TASK OBJECTIVE
Excluding any images, copy all of the lines below precisely as written.

Items from a dataset:
· · · · ·

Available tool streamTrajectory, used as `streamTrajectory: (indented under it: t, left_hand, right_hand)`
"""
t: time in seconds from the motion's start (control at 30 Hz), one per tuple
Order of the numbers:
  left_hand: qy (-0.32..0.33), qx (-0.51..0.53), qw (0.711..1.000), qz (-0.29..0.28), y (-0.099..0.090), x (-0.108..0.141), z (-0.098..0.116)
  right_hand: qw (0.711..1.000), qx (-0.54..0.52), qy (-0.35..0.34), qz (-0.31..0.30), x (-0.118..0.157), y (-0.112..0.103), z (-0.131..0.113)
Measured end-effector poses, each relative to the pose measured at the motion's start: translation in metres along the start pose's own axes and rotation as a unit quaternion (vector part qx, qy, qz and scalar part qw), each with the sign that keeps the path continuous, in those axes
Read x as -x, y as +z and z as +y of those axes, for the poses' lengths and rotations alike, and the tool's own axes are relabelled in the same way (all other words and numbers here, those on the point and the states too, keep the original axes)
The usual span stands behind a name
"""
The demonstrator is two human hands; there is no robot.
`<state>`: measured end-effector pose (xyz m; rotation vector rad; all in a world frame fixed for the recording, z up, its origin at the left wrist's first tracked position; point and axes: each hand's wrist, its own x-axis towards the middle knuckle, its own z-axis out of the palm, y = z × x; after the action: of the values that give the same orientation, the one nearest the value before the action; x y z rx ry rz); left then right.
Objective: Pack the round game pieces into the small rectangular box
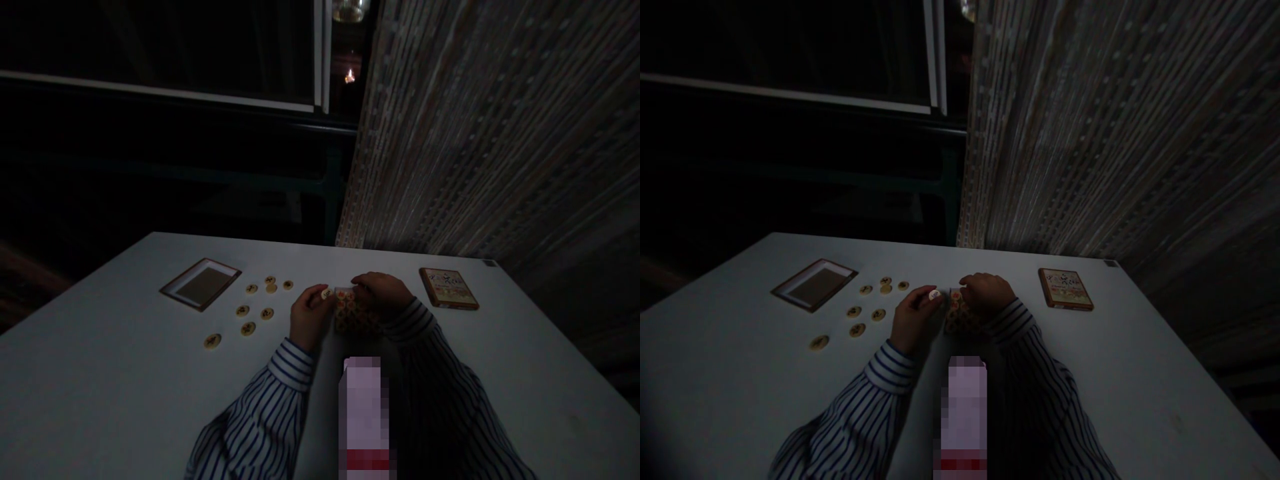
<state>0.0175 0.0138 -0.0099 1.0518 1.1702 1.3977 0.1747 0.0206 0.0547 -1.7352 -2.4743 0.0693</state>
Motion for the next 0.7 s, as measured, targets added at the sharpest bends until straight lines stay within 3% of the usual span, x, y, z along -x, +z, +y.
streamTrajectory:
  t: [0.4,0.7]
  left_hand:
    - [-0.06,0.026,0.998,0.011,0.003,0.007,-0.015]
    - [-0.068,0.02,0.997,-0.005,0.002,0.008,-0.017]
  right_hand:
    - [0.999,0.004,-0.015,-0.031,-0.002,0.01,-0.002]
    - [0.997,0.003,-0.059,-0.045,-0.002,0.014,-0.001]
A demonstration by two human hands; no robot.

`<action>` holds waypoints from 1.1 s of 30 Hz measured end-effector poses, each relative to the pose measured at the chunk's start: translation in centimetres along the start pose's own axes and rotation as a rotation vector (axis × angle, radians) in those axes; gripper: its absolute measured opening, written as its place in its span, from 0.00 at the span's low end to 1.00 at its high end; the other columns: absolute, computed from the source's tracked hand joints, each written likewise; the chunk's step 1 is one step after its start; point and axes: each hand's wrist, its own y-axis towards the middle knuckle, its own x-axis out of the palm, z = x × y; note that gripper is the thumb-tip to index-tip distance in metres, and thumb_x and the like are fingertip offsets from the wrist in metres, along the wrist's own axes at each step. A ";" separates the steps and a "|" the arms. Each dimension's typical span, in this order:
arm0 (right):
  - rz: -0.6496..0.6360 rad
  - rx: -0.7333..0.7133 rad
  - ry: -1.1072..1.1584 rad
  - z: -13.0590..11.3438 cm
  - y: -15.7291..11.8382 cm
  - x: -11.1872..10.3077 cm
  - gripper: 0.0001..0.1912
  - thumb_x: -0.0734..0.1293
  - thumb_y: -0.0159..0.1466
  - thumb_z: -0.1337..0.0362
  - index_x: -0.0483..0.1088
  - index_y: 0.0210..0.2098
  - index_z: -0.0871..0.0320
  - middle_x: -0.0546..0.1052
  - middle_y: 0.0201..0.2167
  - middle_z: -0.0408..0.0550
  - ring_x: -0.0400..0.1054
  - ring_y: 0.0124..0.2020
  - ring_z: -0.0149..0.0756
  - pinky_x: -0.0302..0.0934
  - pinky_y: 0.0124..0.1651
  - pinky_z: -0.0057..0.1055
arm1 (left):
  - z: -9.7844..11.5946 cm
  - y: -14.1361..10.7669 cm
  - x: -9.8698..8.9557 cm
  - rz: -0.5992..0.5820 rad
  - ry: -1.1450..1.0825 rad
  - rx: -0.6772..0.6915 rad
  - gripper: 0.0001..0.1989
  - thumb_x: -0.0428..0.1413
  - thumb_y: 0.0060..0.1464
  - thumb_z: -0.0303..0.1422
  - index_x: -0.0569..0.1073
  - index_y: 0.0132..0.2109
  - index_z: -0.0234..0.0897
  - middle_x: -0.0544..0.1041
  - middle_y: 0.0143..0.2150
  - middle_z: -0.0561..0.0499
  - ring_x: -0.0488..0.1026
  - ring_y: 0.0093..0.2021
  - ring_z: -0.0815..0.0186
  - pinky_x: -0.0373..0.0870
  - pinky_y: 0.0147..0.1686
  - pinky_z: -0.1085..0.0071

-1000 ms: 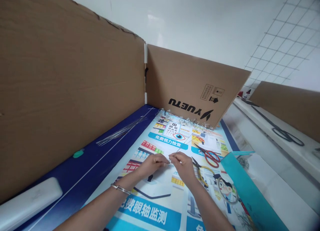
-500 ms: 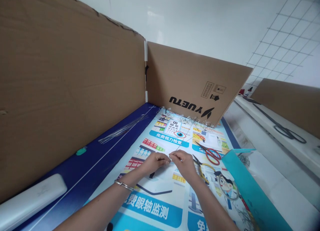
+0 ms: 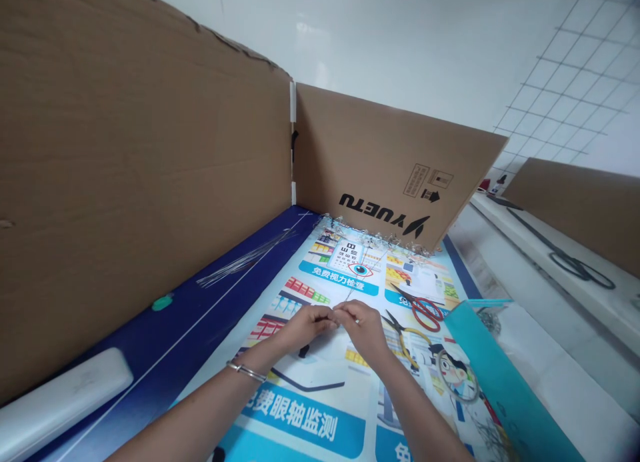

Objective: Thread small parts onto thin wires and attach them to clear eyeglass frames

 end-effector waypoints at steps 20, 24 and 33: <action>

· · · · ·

OUTPUT BELOW
Available tool streamTrajectory, used as `streamTrajectory: (indented under it: t, left_hand, right_hand)`
"""
t: time in seconds from the motion's start (control at 30 Hz), one per tuple
Order of the numbers:
  left_hand: qy (-0.32..0.33), qx (-0.51..0.53), qw (0.711..1.000), qz (-0.29..0.28), y (-0.099..0.090), x (-0.108..0.141), z (-0.098..0.116)
  right_hand: qw (0.711..1.000), qx (-0.54..0.52), qy (-0.35..0.34), qz (-0.31..0.30), x (-0.118..0.157), y (-0.112..0.103), z (-0.131..0.113)
Measured end-effector poses, each relative to the pose measured at the motion's start: translation in metres along the start pose's own axes and rotation as a unit quaternion (vector part qx, qy, qz and scalar part qw), each with the sign that keeps the path continuous, in those axes
Read x as -x, y as +z and z as +y of those axes, for the poses' lengths and rotations alike, and the tool's own axes are relabelled in the same way (all other words and numbers here, those on the point and the states too, keep the original axes)
The usual span stands behind a name
"""
The demonstrator is two human hands; there is no robot.
`<state>`: measured end-effector pose (xyz m; rotation vector rad; all in a world frame fixed for the recording, z up, its origin at the left wrist's first tracked position; point and axes: each hand's wrist, its own x-axis towards the middle knuckle, its own z-axis out of the palm, y = z × x; after the action: of the values that give the same orientation, the one nearest the value before the action; x y z rx ry rz); left then right.
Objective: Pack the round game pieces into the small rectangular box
<state>0.0175 0.0138 -0.0099 1.0518 1.1702 1.3977 0.1747 0.0206 0.0547 -1.7352 -2.4743 0.0693</state>
Motion for the next 0.7 s, as measured, targets added at the sharpest bends until straight lines stay within 3% of the usual span, x, y, z along -x, +z, +y.
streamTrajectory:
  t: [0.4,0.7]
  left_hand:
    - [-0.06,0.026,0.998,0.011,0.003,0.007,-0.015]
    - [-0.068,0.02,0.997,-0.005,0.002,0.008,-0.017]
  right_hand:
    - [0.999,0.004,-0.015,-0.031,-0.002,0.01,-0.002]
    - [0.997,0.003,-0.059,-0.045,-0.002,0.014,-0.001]
A demonstration by two human hands; no robot.

`<action>` holds waypoints from 1.1 s of 30 Hz measured end-effector poses, each relative to the pose measured at the chunk's start: translation in centimetres along the start pose's own axes and rotation as a rotation vector (axis × angle, radians) in those axes; gripper: its absolute measured opening, written as its place in its span, from 0.00 at the span's low end to 1.00 at its high end; the other columns: absolute, computed from the source's tracked hand joints, each written likewise; the chunk's step 1 is one step after its start; point and axes: each hand's wrist, its own y-axis towards the middle knuckle, its own x-axis out of the palm, z = x × y; note that gripper is the thumb-tip to index-tip distance in metres, and thumb_x and the like are fingertip offsets from the wrist in metres, along the wrist's own axes at each step. A ";" separates the steps and a "|" the arms. Each dimension's typical span, in this order:
arm0 (right):
  - rz: -0.6496..0.6360 rad
  - rx: -0.7333..0.7133 rad
  - ry: -1.1072..1.1584 rad
  - z: -13.0590..11.3438 cm
  - y: -15.7291..11.8382 cm
  - x: -11.1872..10.3077 cm
  - gripper: 0.0001..0.1912
  - thumb_x: -0.0734..0.1293
  - thumb_y: -0.0159..0.1466
  - thumb_z: -0.1337..0.0362
  - index_x: -0.0483..0.1088
  - index_y: 0.0210..0.2098
  - index_z: -0.0871..0.0320
  - middle_x: -0.0546..0.1052
  - middle_y: 0.0201..0.2167
  - middle_z: -0.0408..0.0550
  - ring_x: -0.0400..0.1054
  - ring_y: 0.0124..0.2020
  - ring_z: -0.0149..0.0756
  - pinky_x: -0.0302..0.0934
  - pinky_y: 0.0124..0.1651
  - pinky_z: -0.0057..0.1055
arm1 (left):
  - z: -9.7844..11.5946 cm
  - y: -14.1361..10.7669 cm
  - x: -9.8698..8.9557 cm
  - rz: -0.5992..0.5820 rad
  - ry: -1.1450..1.0825 rad
  - rx: -0.6772..0.6915 rad
  - gripper: 0.0001..0.1989
  - thumb_x: -0.0428..0.1413
  - thumb_y: 0.0060..0.1464
  - thumb_z: -0.0303..0.1422
  - index_x: -0.0569..0.1073
  - index_y: 0.0132..0.2109
  - index_z: -0.0234..0.0897
  - middle_x: -0.0544..0.1041
  - middle_y: 0.0143..0.2150
  - middle_z: -0.0561..0.0499
  - ring_x: -0.0488..0.1026
  - ring_y: 0.0093..0.2021
  - ring_z: -0.0815..0.0186
  - pinky_x: -0.0373..0.0870
  - pinky_y: 0.0147..0.1686
  - pinky_z: -0.1085..0.0071

-1000 ms: 
-500 ms: 
+0 ms: 

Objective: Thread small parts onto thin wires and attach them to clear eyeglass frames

 end-effector waypoints at steps 20, 24 and 33: <action>

This exercise has nothing more to it.